リビングの隣は六畳ほどの居間になっている。僕の視線は居間の隅に置かれている仏壇に向けられていた。色とりどりの花が左右に飾られている。
その中央には、花よりも華やかに笑うウミの顔があった。
「わざわざ喪服じゃなくてもいいのよ」
お盆の上にコーヒーとシュークリームを乗せてウミの母親は戻ってきた。
「なんだかこの格好が一番しっくりくるというか」
僕は出されたコーヒーに手を伸ばした。
「Tシャツで来たりしたらウミに怒られそうな気がして」
母親は無言で微笑んでいた。
「最近ね、やっとあの子のことを思い出して笑えるようになったの」
僕は黙っていた。子供を無くした母親が語りたいことは、僕の想像できないほど沢山あるに違いない。
「あの子がいなくなったのは全部私のせいだと思っていたし、その気持ちは今も変わらないの。でもね、さちお君と一緒にいた1年間だけは、あの子も幸せだっただろうなって思うのよ」
それならば何故ウミは僕の前からも姿を消したのだろうか。
僕といることが幸せならば、僕と離れ離れになることを彼女が望むわけがなかった。だけどこの思いは口にしなかった。
「あの子が高校に上がってからは毎日言い争いをしていたわ。

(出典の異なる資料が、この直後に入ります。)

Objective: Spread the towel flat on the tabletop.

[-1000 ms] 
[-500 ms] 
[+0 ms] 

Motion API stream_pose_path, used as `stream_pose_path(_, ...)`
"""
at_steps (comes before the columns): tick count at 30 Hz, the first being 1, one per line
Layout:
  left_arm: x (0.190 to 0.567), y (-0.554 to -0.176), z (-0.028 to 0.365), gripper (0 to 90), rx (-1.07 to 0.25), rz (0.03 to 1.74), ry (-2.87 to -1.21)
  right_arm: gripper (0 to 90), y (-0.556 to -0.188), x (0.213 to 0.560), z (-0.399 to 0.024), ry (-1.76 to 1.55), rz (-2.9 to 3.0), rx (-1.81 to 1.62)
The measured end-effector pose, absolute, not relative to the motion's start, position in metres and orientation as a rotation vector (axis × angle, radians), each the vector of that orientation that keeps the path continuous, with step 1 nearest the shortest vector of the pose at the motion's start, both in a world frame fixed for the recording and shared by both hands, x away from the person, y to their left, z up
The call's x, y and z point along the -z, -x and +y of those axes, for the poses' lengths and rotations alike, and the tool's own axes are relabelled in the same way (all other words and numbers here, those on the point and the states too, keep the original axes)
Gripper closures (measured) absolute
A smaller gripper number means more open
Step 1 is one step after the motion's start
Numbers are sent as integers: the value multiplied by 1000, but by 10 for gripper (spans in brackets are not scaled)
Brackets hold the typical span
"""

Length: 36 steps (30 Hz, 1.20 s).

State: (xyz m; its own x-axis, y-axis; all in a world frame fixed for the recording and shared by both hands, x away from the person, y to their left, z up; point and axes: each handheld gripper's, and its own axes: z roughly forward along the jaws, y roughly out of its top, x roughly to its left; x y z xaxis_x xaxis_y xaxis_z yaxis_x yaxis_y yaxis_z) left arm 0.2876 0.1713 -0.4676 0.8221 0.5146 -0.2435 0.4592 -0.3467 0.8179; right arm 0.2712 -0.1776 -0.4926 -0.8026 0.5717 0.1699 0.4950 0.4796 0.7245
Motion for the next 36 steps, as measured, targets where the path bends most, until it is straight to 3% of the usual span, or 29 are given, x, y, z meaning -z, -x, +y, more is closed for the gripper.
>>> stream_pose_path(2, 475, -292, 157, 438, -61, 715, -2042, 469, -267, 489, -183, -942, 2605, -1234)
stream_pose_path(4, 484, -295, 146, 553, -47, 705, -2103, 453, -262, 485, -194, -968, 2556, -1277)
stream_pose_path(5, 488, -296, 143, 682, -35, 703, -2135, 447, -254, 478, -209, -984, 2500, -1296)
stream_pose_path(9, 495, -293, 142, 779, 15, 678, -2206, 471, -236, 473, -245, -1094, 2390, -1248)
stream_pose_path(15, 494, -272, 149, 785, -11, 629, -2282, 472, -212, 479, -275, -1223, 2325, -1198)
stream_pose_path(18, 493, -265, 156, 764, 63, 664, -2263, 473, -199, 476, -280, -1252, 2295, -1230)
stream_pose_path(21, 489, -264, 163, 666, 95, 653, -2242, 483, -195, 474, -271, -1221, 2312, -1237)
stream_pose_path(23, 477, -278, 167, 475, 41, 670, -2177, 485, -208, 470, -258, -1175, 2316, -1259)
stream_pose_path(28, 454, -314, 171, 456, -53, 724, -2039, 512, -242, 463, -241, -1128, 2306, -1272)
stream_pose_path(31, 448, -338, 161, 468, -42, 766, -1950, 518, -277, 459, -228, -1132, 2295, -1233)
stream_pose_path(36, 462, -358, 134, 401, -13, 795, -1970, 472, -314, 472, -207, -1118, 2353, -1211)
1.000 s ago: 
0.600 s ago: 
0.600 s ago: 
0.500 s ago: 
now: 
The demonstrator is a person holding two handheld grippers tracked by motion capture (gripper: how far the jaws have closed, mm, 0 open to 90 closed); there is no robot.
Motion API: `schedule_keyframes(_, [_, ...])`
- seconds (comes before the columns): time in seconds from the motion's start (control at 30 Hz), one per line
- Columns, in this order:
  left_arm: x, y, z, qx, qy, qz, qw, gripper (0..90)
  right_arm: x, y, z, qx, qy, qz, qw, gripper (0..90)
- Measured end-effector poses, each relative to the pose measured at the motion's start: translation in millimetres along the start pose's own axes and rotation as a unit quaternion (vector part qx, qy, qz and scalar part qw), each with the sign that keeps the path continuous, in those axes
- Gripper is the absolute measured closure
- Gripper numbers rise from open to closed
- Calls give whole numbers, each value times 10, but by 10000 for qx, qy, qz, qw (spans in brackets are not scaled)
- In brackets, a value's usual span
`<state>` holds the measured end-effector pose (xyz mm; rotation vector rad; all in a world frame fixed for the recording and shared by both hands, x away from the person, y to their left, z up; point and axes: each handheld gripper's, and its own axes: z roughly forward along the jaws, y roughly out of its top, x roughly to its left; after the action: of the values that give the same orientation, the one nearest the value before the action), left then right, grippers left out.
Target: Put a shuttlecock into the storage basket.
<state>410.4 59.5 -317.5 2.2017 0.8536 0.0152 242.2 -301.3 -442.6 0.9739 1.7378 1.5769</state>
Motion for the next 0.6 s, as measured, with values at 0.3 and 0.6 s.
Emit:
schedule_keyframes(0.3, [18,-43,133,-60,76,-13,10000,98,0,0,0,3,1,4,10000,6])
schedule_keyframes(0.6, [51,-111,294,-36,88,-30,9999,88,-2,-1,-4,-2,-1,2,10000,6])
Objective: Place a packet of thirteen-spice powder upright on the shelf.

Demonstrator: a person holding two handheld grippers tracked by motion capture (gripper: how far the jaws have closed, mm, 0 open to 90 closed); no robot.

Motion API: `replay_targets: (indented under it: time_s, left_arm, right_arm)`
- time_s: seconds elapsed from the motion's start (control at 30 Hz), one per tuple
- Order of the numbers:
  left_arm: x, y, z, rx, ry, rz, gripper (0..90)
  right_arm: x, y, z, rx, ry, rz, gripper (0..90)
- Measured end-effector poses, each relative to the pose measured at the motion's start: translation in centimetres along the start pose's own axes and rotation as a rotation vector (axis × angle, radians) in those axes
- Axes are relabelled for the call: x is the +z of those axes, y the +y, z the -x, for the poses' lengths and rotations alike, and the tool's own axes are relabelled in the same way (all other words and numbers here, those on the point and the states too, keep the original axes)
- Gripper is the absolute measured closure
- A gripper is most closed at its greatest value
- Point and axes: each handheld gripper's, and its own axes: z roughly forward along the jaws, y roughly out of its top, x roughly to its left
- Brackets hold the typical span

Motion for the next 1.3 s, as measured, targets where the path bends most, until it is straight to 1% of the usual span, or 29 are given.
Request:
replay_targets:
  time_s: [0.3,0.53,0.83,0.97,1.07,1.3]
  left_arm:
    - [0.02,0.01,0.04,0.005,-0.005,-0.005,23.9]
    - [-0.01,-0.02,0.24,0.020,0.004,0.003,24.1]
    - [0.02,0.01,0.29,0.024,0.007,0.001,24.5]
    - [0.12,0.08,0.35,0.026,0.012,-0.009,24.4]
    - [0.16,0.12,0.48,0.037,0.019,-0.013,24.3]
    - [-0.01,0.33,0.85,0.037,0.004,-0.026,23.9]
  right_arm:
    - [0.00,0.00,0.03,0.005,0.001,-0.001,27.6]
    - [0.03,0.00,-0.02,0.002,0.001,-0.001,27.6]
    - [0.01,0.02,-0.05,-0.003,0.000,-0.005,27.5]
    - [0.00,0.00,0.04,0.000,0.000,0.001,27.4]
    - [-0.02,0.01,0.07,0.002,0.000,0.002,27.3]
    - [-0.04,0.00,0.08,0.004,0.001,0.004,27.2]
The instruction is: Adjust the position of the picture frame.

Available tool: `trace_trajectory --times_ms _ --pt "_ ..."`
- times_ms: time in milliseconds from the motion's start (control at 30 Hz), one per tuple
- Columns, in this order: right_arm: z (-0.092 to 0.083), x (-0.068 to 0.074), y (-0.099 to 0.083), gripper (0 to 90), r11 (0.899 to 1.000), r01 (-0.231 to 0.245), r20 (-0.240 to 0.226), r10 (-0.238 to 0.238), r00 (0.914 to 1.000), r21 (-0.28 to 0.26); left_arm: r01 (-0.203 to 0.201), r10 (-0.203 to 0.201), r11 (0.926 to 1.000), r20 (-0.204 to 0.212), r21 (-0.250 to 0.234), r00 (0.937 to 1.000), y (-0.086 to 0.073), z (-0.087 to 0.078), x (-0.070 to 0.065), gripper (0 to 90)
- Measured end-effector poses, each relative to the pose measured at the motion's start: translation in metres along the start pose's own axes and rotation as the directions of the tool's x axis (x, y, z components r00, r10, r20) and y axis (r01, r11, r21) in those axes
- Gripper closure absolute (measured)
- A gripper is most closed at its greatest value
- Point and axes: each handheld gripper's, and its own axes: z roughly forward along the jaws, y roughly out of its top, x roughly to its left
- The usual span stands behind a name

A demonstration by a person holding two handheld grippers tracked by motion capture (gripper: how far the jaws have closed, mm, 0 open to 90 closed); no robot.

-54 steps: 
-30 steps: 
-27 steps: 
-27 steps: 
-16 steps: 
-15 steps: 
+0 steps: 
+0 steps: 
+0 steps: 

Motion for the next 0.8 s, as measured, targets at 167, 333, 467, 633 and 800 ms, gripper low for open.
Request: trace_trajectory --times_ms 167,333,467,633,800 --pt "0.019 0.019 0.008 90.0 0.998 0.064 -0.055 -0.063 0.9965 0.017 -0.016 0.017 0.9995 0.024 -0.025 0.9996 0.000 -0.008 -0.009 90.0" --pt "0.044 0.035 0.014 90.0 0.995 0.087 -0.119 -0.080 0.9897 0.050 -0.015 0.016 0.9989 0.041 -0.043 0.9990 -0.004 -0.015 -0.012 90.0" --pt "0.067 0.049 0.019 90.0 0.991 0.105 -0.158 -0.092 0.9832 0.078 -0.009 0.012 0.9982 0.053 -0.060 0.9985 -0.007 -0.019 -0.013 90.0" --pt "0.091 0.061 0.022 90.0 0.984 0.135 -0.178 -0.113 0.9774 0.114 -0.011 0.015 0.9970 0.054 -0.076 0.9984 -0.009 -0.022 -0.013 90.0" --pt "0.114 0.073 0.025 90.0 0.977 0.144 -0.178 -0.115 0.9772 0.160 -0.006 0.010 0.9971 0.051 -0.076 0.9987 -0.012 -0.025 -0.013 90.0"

よくある反抗期だと思っていたけど、大学に入ってからもますます喧嘩が増えてね」
母親はどこか遠くを眺めているようだった。
「結局私は、あの子を自分の思い通りにしたかっただけなのよね。あの子が本当にやりたいことも知らずに無理やり大学に行かせて、我慢させ続けてしまった」
母親はしばらく目を閉じていた。長い睫毛が涙袋を包み込んでいる。
一瞬母親の顔がウミの顔と重なり、言いようのない胸の苦しみを覚えた。
「でもね、あの写真の笑顔を見ていると、あの子の人生全部が不幸だった訳じゃないかもしれないと思えるの。あの写真、さちお君が撮ってくれたのよね?」
僕は写真のウミと目を合わせたまま頷いた。
「初めてウミと水族館に行ったときに撮りました」
そう、と母親は目を伏せた。ふいに立ち上がり仏壇に歩み寄ると、写真立てを手に取り僕の方を振り返った。
「私にはこんな笑顔見せなかったもの」
母親は微笑みながら我が子の写真を撫でるように指を沿わせた。その仕草や表情は、どこか哀しげだった。
この母親に対して僕がしてあげられることは殆ど何もないのだろうなと思った。たった一年付き合っていただけの男が、子を亡くした親の心を慰められるはずがなかった。
僕は居心地の悪さと、せめてもの気遣いのつもりで席を外すことにした。
「あの、ウミの部屋に行ってもいいですか?」
母親は写真に向けていた笑顔を僕に移し、「ええどうぞ。好きなだけ居ていいから」と言った。
僕はソファーから腰を上げ、リビングのドアを開けて階段に向かった。